◆ **Required work**
Select, from the data, each line where "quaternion" occurs.

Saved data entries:
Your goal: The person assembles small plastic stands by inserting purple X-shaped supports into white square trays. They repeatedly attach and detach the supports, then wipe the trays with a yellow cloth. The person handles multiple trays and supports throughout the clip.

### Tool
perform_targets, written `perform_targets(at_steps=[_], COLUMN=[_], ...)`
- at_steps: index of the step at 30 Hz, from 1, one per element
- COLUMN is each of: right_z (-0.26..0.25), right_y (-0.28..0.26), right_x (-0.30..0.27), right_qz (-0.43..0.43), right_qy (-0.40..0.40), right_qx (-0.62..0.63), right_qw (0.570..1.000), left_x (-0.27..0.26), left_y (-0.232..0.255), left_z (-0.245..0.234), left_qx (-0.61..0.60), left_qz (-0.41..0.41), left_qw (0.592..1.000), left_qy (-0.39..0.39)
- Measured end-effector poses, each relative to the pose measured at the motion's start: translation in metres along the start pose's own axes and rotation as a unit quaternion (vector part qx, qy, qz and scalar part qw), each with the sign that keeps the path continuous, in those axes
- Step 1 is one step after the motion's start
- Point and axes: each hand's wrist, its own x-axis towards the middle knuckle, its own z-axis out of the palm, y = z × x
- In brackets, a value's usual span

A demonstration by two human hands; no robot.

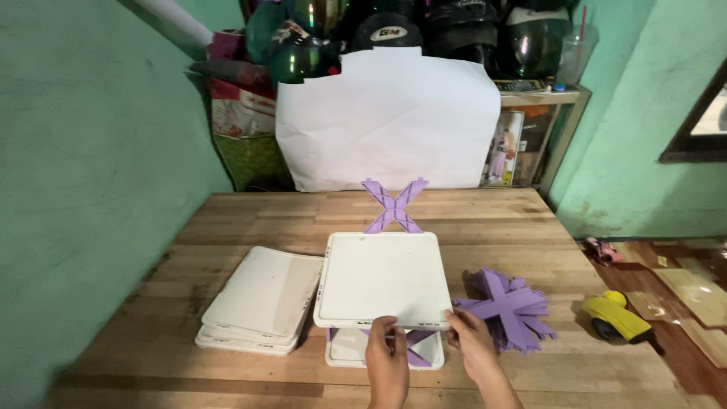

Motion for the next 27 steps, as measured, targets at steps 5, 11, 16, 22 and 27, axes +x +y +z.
perform_targets(at_steps=[5, 11, 16, 22, 27], right_z=[0.000, 0.027, 0.056, 0.090, 0.061], right_y=[0.008, 0.027, 0.023, 0.014, 0.004], right_x=[-0.001, -0.021, -0.054, -0.096, -0.063], right_qz=[0.059, 0.164, 0.173, 0.214, 0.115], right_qy=[-0.011, -0.088, -0.116, -0.205, -0.158], right_qx=[0.012, 0.045, 0.035, -0.113, -0.262], right_qw=[0.998, 0.981, 0.978, 0.948, 0.945], left_x=[0.008, 0.016, 0.027, 0.062, 0.069], left_y=[-0.038, -0.049, -0.051, -0.068, -0.069], left_z=[0.000, -0.018, -0.038, -0.079, -0.092], left_qx=[-0.018, 0.069, 0.043, 0.122, 0.044], left_qz=[-0.050, -0.016, 0.005, 0.038, 0.016], left_qw=[0.999, 0.996, 0.998, 0.990, 0.995], left_qy=[0.006, 0.047, 0.052, 0.066, 0.082])
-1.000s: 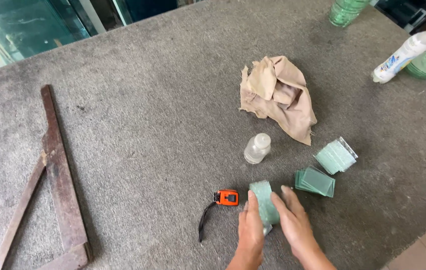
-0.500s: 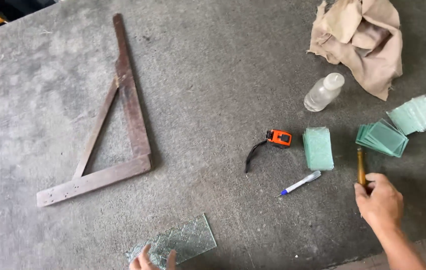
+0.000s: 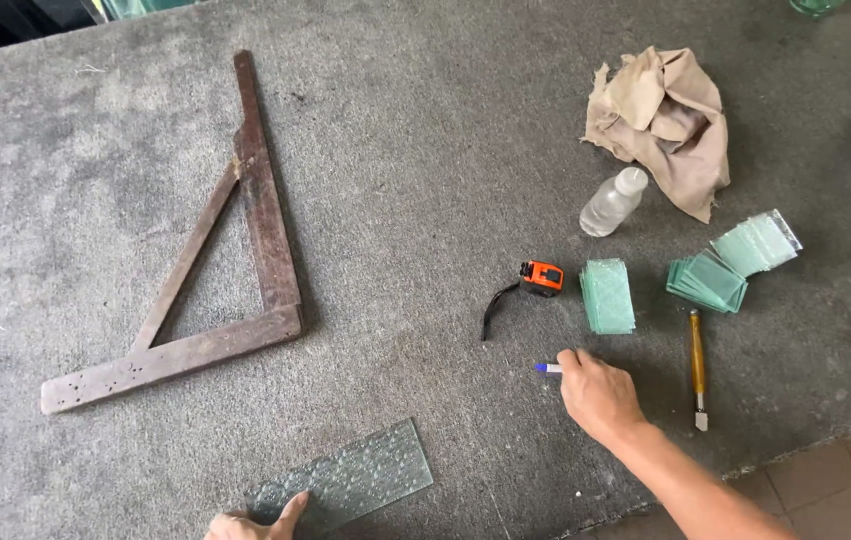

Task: Measuring, marking, and scoring small pieces of glass on a workbench using a tape measure and glass cutter.

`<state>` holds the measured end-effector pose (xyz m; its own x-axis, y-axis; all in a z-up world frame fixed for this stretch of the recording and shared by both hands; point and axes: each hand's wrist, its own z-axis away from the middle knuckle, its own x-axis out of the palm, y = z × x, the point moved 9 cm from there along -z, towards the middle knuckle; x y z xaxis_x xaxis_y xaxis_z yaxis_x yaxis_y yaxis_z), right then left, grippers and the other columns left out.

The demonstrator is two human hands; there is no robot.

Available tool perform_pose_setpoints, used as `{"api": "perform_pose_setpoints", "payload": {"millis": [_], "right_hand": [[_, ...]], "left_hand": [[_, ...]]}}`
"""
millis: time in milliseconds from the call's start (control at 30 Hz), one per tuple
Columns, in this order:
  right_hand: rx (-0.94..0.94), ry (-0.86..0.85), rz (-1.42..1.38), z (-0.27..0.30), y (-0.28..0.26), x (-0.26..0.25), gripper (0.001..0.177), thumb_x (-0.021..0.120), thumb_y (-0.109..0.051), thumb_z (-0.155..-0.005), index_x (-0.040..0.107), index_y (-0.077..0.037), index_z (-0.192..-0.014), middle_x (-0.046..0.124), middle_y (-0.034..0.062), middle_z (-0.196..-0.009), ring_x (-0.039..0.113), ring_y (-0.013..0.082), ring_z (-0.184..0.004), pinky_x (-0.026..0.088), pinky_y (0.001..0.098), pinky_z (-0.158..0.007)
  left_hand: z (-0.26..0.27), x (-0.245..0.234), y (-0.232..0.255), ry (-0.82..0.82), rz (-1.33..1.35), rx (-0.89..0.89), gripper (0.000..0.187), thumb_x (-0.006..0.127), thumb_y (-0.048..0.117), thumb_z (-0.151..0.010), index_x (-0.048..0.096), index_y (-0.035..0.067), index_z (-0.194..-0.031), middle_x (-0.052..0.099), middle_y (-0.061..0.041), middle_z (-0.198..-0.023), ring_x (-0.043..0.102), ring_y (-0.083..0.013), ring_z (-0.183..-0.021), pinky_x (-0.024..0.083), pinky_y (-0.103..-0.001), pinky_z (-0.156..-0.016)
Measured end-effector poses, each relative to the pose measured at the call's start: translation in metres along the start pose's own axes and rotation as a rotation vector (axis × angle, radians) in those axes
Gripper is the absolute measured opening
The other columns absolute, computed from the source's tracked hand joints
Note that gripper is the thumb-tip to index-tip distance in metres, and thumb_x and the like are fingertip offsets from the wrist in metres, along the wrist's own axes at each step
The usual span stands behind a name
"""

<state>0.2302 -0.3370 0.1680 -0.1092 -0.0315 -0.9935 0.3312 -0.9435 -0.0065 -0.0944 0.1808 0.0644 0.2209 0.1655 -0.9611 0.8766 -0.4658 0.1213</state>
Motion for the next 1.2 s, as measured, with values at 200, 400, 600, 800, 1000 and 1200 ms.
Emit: {"api": "perform_pose_setpoints", "payload": {"millis": [200,400,600,800,1000,1200], "right_hand": [[-0.318,0.341,-0.092,0.005,-0.042,-0.074,0.020,0.072,-0.022,-0.090,0.066,-0.013,-0.107,0.073,0.0056,-0.094,0.064,0.0202,-0.086,0.056,0.0390,-0.079],[-0.159,0.465,-0.289,-0.060,-0.031,-0.152,0.042,0.052,-0.009,-0.104,0.052,-0.014,-0.146,0.072,0.0197,-0.099,0.071,0.0369,-0.067,0.060,0.0533,-0.059],[-0.174,0.268,0.108,-0.127,-0.039,-0.094,0.031,0.073,-0.034,-0.086,0.065,-0.010,-0.105,0.057,0.0112,-0.105,0.057,0.0360,-0.100,0.055,0.0514,-0.076],[-0.063,0.034,-0.148,-0.125,-0.038,-0.075,0.029,0.075,-0.026,-0.086,0.058,-0.008,-0.103,0.050,0.0134,-0.105,0.063,0.0447,-0.083,0.051,0.0591,-0.074],[0.185,-0.233,-0.810,-0.004,-0.127,-0.116,0.064,0.072,-0.049,-0.078,0.069,-0.016,-0.132,0.071,0.0087,-0.134,0.072,0.0246,-0.114,0.056,0.0394,-0.097],[0.239,-0.324,-1.035,0.085,-0.172,-0.062,0.051,0.076,-0.036,-0.077,0.076,-0.019,-0.125,0.081,-0.0027,-0.121,0.076,0.0099,-0.107,0.053,0.0260,-0.098]], "left_hand": [[-0.006,-0.033,0.035,-0.233,-0.079,0.082,0.102,0.064,0.099,-0.047,0.063,0.011,-0.098,0.066,-0.009,-0.092,0.068,-0.0283,-0.095,0.053,-0.041,-0.087],[0.018,-0.077,0.069,-0.477,-0.096,-0.029,0.099,0.060,0.085,-0.072,0.044,0.025,-0.149,0.053,-0.016,-0.140,0.056,-0.0334,-0.129,0.048,-0.052,-0.103],[0.072,-0.120,0.146,-0.469,0.404,0.315,0.072,0.081,0.057,-0.072,0.057,0.026,-0.132,0.051,-0.015,-0.145,0.058,-0.0316,-0.126,0.055,-0.055,-0.098],[0.103,-0.150,0.215,-0.680,0.506,0.512,0.077,0.086,0.049,-0.078,0.052,0.020,-0.141,0.048,-0.006,-0.147,0.057,-0.0252,-0.129,0.055,-0.049,-0.100],[0.106,-0.213,0.286,-0.863,0.596,0.728,0.122,0.100,0.048,-0.075,0.020,0.015,-0.161,0.022,-0.016,-0.164,0.032,-0.0356,-0.147,0.031,-0.052,-0.118],[0.121,-0.211,0.249,-0.764,0.832,0.766,0.069,0.069,0.036,-0.089,0.045,0.002,-0.144,0.053,-0.017,-0.127,0.057,-0.0385,-0.114,0.049,-0.049,-0.094]]}}
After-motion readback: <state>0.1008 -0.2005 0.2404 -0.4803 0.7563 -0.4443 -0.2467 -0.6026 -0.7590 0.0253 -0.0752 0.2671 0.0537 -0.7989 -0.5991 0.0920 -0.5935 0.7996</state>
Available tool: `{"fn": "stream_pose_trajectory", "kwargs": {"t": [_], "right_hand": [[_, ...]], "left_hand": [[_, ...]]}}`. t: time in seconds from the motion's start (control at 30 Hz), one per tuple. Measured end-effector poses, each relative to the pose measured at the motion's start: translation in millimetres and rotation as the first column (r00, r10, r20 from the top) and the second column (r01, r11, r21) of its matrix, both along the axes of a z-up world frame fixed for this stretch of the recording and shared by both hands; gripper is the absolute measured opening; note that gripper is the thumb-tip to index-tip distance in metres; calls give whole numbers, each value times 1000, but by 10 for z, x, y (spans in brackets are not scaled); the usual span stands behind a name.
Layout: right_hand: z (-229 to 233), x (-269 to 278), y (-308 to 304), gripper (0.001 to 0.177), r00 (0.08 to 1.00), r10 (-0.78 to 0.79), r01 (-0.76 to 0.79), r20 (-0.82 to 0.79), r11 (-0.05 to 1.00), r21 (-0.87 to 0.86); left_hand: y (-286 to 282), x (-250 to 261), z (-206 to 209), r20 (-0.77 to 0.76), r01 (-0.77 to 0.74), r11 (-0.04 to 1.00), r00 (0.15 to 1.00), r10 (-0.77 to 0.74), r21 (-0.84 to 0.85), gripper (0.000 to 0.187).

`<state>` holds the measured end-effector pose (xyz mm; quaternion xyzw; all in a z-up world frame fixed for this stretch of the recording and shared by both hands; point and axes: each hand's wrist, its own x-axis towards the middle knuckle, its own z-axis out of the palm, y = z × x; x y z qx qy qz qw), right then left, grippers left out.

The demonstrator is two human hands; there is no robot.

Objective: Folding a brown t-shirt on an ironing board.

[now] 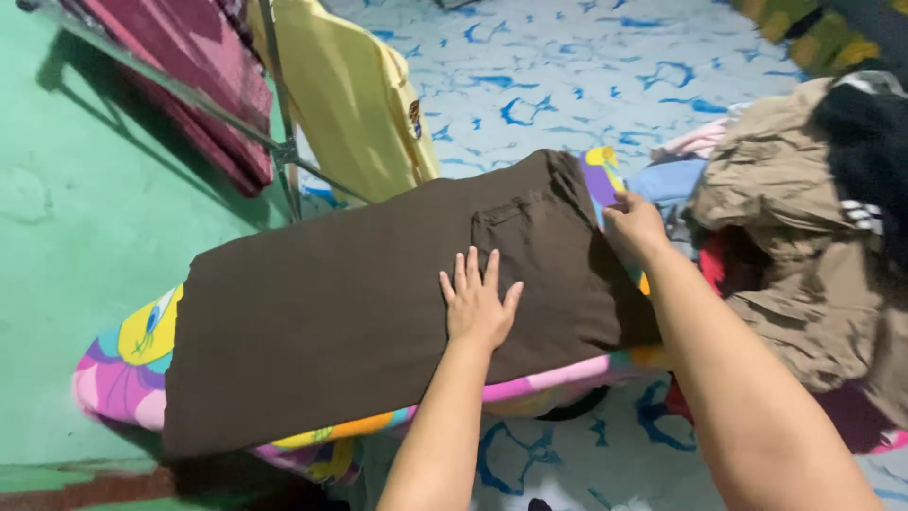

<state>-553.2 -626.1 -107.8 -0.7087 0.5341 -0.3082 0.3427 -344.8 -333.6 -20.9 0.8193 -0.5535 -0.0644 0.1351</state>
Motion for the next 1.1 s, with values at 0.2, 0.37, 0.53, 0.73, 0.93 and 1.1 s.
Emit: {"fn": "stream_pose_trajectory", "kwargs": {"t": [0.2, 0.37, 0.53, 0.73, 0.93, 1.1], "right_hand": [[541, 532, 352, 47, 951, -56, 70, -304, 997, 35], [-156, 578, -138, 27, 998, 48, -51, -44, 997, -62], [64, 486, -78, 22, 988, 57, -24, 146, 975, -222], [862, 716, 1240, 42, 982, 57, -158, -179, 767, -622], [516, 501, 1518, 64, 805, 256, -517, -535, 745, -422], [49, 335, 742, 58, 942, 70, -215, -330, 878, -427]], "left_hand": [[-15, 26, -68, 36, 8, 999, 999, -7, -33, 79], [-10, 32, -43, 33, 7, 999, 999, -6, -40, 80], [-35, 43, -110, 73, 28, 997, 997, -23, -66, 81], [-14, 12, 20, 10, 2, 1000, 1000, -1, -22, 82], [-87, 105, -232, -12, -8, 998, 1000, 7, -66, 76], [-324, 233, -69, -122, -259, 960, 962, 246, -109, 64]]}}
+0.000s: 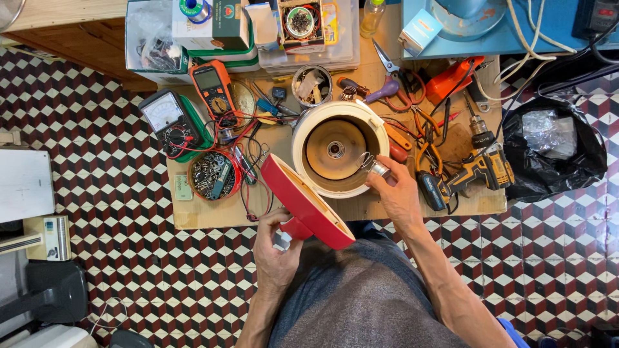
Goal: The person unpacks a new light bulb from a plastic bag and box, then uses pliers to remove a small metal piece from the bulb base. They insert the bulb into the socket of a disassembled red and white appliance, place the lid on top, and then remove the lid and inner pot to continue working on the internal components.
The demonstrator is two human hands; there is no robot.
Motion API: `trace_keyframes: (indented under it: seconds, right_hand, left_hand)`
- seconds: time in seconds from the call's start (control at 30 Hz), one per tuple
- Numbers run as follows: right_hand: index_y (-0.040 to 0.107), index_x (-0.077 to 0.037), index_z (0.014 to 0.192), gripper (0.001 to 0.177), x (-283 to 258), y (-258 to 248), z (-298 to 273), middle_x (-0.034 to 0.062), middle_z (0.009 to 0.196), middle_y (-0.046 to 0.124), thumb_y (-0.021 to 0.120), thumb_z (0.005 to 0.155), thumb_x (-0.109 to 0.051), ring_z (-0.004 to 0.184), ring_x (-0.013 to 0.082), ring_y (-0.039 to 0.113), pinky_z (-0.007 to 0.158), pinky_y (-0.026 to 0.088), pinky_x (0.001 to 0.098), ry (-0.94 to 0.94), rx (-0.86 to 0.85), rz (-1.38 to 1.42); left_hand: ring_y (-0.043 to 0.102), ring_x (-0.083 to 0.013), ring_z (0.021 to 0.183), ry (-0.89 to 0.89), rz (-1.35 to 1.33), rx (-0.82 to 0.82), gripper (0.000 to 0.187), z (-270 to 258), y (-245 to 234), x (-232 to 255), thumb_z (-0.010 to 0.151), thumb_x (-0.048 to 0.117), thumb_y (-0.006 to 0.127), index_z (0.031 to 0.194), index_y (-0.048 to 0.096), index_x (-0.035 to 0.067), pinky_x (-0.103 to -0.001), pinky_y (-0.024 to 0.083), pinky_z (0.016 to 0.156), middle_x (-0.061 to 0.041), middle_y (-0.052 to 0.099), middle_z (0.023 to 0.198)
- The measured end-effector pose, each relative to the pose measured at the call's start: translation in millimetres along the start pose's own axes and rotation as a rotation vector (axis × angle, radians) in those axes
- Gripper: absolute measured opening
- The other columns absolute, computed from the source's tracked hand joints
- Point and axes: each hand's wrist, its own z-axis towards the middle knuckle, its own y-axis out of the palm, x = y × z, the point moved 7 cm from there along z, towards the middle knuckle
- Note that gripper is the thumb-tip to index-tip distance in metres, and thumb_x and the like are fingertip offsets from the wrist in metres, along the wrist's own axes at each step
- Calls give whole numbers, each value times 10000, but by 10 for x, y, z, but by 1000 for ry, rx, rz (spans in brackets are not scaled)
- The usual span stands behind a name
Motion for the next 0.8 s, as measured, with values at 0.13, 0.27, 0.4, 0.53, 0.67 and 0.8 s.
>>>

◆ **Output of the exercise**
- Measured end-effector poses, each relative to the pose measured at the motion's start: translation in metres along the start pose's own axes and rotation as a unit quaternion (vector part qx, qy, qz and scalar part qw), each with the sign that keeps the path continuous, in those axes
`<state>` holds the measured end-effector pose (xyz mm; quaternion xyzw; all in a z-up world frame fixed for this stretch of the recording and shared by both hands; point and axes: each hand's wrist, its own x-axis towards the middle knuckle, its own z-axis out of the palm, y = z × x; x y z qx qy qz qw), right then left, grippers left out.

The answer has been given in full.